- WORK TO COMPLETE
Among the entries below, one stretch runs from the line that contains "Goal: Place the" through the line that contains "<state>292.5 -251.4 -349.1". Repeat that stretch exactly, ends included, and only that.

═══ PROVIDED INFORMATION ═══

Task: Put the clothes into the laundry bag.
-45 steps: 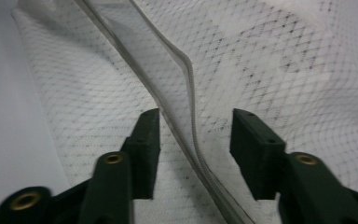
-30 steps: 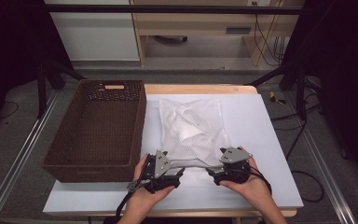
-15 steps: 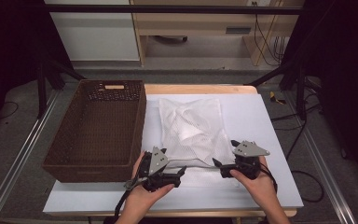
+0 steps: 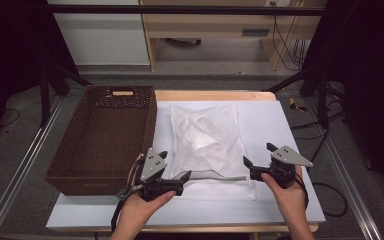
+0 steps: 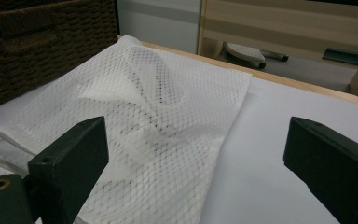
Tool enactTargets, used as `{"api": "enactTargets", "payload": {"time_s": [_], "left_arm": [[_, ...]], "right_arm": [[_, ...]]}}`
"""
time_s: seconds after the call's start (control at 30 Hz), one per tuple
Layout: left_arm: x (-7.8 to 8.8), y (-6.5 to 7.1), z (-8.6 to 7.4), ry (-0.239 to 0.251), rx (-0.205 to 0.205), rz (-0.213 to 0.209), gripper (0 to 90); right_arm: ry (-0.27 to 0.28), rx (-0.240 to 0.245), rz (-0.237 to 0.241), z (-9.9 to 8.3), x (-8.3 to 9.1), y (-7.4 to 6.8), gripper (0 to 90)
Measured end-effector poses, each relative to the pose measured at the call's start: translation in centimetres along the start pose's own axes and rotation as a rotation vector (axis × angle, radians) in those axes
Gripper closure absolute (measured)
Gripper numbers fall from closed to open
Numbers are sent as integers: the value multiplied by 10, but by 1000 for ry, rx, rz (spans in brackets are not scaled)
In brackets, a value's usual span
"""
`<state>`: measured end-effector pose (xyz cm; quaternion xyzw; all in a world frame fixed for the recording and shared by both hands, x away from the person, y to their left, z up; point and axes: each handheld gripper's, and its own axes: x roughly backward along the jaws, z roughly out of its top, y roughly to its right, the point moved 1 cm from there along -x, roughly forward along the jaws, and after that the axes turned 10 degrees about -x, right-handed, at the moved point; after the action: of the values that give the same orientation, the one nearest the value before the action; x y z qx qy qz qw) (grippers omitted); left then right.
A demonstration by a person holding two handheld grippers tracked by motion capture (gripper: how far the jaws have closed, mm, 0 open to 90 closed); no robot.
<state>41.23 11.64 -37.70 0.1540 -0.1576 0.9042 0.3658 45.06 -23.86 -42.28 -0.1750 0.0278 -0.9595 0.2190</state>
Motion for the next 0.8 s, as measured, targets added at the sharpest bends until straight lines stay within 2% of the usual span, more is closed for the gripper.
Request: {"api": "enactTargets", "payload": {"time_s": [0.03,0.07,0.27,0.37,0.47,0.77,0.8], "left_arm": [[0,0,0,0,0,0,91],[5,-6,2,4,13,11,91],[20,-25,5,7,20,60,91],[25,-32,4,12,30,83,89],[32,-44,2,13,39,129,88],[44,-66,-3,8,54,187,73],[47,-71,-4,9,58,205,73]], "right_arm": [[0,0,0,0,0,0,70],[-1,-1,-7,0,0,2,70],[-2,-6,-30,-1,2,9,74],[-1,-15,-37,-1,3,11,72],[-5,-11,-48,-3,2,15,59],[-10,-37,-95,-6,4,28,50],[-11,-41,-98,-6,4,29,50]]}}
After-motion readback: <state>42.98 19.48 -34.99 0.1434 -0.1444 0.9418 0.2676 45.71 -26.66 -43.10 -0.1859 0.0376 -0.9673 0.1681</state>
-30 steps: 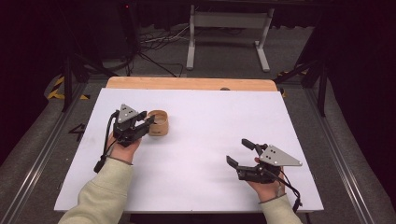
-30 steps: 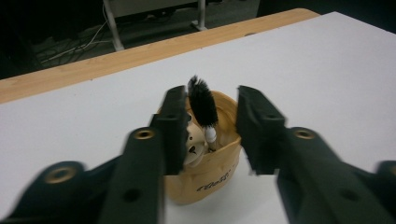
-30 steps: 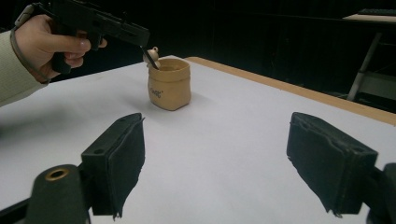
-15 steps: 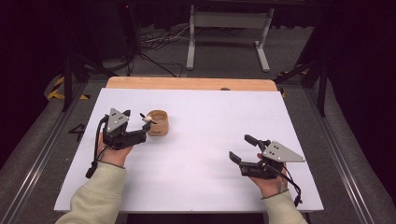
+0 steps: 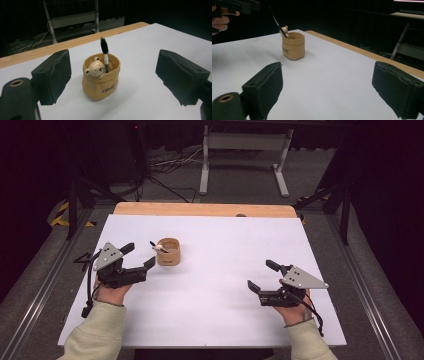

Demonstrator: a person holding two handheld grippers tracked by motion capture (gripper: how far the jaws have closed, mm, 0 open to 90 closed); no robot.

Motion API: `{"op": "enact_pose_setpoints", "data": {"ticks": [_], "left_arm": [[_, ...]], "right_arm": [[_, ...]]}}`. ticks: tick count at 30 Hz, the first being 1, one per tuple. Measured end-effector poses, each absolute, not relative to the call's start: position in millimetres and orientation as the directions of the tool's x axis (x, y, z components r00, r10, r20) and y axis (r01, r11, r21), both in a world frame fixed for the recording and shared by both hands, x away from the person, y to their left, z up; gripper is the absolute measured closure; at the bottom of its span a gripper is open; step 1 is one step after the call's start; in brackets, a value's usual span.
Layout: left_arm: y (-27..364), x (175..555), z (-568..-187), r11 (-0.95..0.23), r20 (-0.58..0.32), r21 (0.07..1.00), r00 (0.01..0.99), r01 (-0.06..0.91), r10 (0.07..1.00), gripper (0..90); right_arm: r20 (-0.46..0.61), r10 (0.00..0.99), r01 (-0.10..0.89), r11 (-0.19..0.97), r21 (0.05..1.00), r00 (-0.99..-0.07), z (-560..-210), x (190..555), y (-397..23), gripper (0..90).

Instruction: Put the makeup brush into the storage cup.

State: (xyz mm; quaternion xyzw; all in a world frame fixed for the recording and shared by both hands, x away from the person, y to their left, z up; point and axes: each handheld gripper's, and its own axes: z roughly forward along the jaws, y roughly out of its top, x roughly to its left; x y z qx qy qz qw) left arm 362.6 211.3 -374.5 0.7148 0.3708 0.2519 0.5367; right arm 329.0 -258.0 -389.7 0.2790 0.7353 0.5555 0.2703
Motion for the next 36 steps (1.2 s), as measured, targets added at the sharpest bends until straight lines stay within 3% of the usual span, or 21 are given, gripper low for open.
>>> {"op": "enact_pose_setpoints", "data": {"ticks": [10,14,36], "left_arm": [[224,348,-379,-0.129,-0.072,0.953,0.621,0.273,0.781,6.3],[229,343,-381,-0.119,-0.083,0.956,0.635,0.269,0.768,6.0],[243,326,-412,-0.086,-0.128,0.958,0.677,0.273,0.725,4.7]], "right_arm": [[-0.073,0.714,0.130,0.225,0.966,-0.696,-389,340,-258,5.9],[-0.044,0.721,0.176,0.227,0.958,-0.692,-389,343,-257,4.3],[-0.054,0.661,0.166,0.266,0.950,-0.749,-402,344,-263,0.0]]}}
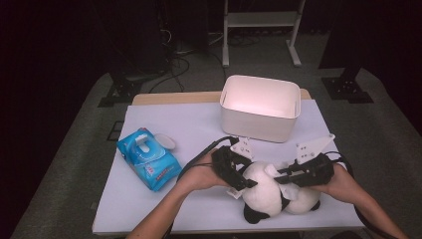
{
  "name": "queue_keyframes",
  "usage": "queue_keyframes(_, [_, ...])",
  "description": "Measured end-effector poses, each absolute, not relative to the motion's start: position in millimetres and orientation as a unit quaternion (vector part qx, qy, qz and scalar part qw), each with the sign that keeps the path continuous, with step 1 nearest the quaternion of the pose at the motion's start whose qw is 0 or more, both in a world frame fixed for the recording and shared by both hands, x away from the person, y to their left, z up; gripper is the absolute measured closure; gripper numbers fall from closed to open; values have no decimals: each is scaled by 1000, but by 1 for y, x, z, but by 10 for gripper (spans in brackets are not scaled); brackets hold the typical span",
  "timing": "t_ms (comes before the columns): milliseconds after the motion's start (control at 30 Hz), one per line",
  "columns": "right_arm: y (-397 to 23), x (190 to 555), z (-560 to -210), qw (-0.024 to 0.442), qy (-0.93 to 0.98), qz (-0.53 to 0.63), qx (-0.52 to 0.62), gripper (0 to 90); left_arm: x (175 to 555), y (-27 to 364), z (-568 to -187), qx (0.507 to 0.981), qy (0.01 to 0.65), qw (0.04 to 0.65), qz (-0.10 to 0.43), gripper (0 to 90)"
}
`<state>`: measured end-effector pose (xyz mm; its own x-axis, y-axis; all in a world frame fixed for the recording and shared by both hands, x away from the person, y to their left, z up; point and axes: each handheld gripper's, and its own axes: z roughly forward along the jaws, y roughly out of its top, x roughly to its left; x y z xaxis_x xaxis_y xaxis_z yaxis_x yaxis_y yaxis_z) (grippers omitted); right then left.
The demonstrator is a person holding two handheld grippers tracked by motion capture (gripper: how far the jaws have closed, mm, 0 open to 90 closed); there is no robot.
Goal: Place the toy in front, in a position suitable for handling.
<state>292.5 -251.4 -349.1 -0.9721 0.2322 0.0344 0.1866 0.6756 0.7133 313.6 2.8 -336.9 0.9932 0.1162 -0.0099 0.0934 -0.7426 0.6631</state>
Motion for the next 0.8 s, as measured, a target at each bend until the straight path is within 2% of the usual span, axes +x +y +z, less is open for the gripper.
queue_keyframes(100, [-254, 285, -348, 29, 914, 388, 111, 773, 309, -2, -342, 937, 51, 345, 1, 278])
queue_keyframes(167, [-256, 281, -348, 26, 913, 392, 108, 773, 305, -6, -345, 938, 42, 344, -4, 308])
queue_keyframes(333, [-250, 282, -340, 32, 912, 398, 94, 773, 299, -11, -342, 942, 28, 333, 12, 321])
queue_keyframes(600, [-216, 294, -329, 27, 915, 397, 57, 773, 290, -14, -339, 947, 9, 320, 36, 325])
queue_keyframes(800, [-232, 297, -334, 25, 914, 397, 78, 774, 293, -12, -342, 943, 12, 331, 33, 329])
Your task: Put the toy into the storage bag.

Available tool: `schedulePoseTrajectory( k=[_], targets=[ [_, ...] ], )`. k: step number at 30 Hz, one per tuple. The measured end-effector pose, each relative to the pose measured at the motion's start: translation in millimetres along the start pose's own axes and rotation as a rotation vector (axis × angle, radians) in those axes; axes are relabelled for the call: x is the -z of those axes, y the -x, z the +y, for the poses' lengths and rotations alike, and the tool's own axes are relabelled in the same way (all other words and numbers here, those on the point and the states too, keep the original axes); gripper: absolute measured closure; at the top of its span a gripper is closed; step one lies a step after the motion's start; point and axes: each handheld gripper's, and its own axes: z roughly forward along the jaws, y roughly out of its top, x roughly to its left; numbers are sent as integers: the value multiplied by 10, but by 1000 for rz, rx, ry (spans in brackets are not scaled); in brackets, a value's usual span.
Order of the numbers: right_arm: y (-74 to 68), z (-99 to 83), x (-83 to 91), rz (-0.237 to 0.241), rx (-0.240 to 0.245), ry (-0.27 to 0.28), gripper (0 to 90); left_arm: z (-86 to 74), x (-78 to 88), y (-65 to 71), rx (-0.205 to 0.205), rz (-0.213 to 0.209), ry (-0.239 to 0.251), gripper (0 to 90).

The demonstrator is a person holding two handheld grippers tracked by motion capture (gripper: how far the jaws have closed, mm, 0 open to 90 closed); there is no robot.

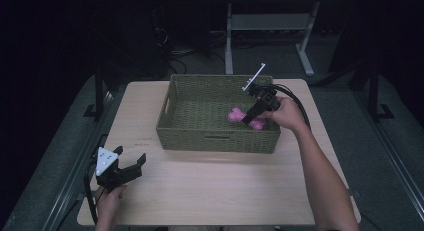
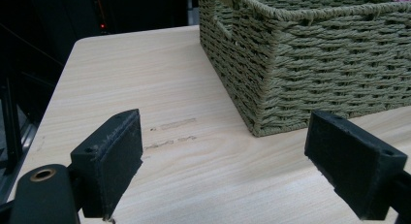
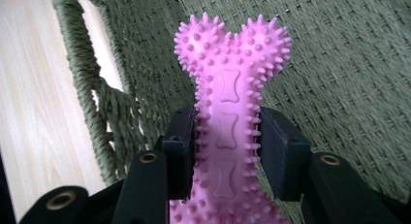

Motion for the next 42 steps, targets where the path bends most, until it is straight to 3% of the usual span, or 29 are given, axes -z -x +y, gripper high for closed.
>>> schedulePoseTrajectory(
  k=[12,42],
  targets=[
    [28,-15,-183,24,-15,-21,583,-1,5,-2,5,-2,5,130],
    [34,47,-406,39,-22,-69,582,2,-6,5,2,-7,2,130]
  ],
)
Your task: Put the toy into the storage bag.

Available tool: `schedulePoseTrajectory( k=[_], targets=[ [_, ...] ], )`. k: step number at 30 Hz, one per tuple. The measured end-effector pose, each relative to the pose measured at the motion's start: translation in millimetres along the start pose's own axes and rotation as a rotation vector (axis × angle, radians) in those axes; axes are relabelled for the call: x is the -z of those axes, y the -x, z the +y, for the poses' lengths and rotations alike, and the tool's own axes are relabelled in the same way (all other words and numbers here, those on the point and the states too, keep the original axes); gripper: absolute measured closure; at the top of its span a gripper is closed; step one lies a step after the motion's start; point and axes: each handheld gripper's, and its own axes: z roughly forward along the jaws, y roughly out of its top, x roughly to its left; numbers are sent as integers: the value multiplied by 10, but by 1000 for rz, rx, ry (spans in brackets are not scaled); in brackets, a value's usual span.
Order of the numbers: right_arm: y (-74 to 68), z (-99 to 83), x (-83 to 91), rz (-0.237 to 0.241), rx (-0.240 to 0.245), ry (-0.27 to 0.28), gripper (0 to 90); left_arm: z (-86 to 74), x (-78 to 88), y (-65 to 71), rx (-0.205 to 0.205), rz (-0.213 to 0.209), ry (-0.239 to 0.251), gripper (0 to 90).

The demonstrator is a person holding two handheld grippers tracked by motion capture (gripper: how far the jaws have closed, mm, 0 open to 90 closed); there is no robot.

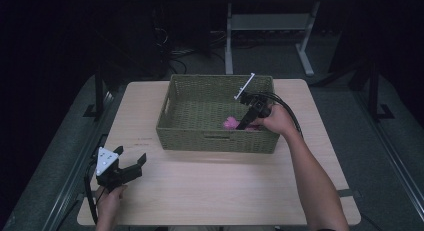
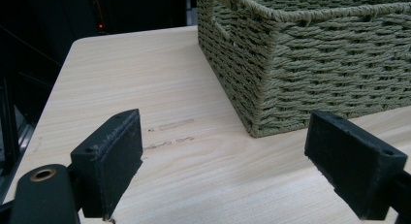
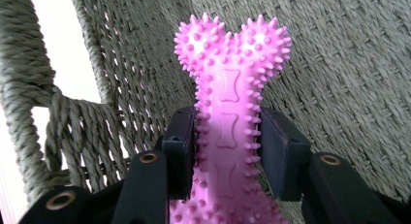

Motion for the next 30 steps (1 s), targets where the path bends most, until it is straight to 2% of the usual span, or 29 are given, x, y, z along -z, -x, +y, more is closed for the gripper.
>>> schedulePoseTrajectory(
  k=[10,12,15,18,19,22,26,30],
  targets=[
    [-29,22,14,-5,6,10,575,2,-1,5,-1,-2,1,130],
    [-36,29,4,-18,8,6,570,3,1,3,-3,0,2,130],
    [-32,29,-2,-12,3,4,564,2,3,1,3,0,3,130],
    [-36,29,-28,-21,2,-19,564,2,3,-2,1,0,1,130],
    [-37,32,-7,-4,-3,3,555,2,4,-2,2,0,2,130],
    [-39,39,35,3,-8,30,543,2,5,-3,2,1,3,130],
    [-49,31,115,-7,-9,59,526,3,5,1,-1,-1,3,130],
    [-54,3,153,-11,-14,59,508,4,2,8,-3,-2,1,130]
  ],
)
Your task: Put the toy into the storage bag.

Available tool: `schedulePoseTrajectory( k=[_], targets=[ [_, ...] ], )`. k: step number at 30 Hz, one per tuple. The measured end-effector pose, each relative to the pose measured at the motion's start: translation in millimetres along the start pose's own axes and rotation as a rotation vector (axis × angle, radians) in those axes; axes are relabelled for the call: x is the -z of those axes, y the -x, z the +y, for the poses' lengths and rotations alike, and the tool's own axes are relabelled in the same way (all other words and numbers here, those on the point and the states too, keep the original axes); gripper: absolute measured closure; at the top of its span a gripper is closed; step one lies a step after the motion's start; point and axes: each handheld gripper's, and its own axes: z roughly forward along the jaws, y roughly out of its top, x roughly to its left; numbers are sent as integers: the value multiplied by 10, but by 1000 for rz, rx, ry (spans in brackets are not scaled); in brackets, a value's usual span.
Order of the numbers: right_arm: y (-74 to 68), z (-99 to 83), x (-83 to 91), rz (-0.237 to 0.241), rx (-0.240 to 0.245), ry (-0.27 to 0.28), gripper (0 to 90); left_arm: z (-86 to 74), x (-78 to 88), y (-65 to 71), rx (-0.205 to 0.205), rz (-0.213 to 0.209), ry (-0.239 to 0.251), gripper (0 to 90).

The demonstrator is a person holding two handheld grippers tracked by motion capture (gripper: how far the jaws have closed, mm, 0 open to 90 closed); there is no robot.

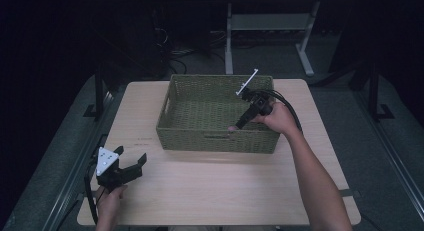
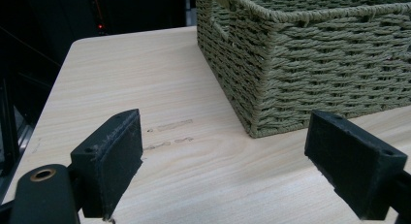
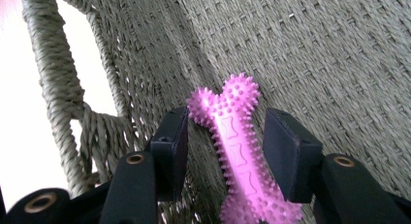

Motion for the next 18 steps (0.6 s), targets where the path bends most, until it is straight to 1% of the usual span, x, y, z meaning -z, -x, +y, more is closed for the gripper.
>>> schedulePoseTrajectory(
  k=[5,11,18],
  targets=[
    [-16,-8,36,-9,3,5,482,-1,-1,11,-4,-2,-2,130],
    [-61,-11,92,-17,-1,13,453,1,6,11,5,-2,6,130],
    [-85,-37,181,-28,1,33,418,1,5,16,-2,-1,2,130]
  ],
)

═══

- EXERCISE SOLUTION
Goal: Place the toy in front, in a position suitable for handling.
<state>292.5 -251.4 -349.1 -0.9721 0.2322 0.0344 0.1866 0.6756 0.7133 313.6 2.8 -336.9 0.9932 0.1162 -0.0099 0.0934 -0.7426 0.6631</state>

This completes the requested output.